» **Task description**: Transcribe the listing from its top line through the line with "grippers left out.". Keep it exact, both ends included, and add nothing.

▬▬▬▬▬▬▬▬▬▬

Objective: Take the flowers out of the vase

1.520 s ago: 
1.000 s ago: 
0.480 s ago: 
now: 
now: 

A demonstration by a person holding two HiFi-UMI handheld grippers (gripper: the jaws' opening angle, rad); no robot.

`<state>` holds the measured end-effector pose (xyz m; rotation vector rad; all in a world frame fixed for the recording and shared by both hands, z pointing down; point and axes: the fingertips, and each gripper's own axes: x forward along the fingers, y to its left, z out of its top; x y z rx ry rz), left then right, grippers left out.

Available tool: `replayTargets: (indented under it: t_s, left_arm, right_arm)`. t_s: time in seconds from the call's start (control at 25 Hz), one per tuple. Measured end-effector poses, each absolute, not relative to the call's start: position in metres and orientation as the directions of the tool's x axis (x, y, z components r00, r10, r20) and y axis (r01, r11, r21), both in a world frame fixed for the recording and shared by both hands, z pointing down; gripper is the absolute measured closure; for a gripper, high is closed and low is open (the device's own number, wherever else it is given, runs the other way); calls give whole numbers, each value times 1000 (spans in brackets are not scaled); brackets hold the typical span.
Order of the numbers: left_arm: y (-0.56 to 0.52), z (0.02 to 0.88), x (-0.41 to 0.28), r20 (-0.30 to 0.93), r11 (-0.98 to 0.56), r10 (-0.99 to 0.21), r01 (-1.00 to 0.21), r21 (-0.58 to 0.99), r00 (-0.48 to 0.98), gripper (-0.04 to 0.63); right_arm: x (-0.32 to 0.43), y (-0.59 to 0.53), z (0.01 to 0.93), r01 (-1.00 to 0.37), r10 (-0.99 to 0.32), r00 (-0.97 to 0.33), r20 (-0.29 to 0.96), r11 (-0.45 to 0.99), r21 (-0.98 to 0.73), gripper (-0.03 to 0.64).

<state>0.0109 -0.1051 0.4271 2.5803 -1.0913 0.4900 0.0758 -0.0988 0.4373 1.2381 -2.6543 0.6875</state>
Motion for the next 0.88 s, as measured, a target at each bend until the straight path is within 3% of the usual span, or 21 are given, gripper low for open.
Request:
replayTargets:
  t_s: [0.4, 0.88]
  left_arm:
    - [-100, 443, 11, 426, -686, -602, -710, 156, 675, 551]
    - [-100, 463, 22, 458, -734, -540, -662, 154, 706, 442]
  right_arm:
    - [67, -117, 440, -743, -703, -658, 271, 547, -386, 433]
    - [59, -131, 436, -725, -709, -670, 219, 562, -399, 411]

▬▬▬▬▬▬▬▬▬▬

» **Result for this exercise**:
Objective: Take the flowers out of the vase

1.520 s ago: 
1.000 s ago: 
0.480 s ago: 
now: 
now: 

A demonstration by a person holding two HiFi-UMI handheld grippers (gripper: the jaws' opening angle, rad); no robot.

`<state>` holds the measured end-effector pose (xyz m; rotation vector rad; all in a world frame fixed for the recording and shared by both hands, z pointing down; point and axes: the fingertips, and each gripper's own axes: x forward along the fingers, y to its left, z out of its top; x y z rx ry rz), left then right, grippers left out.

That is the complete output.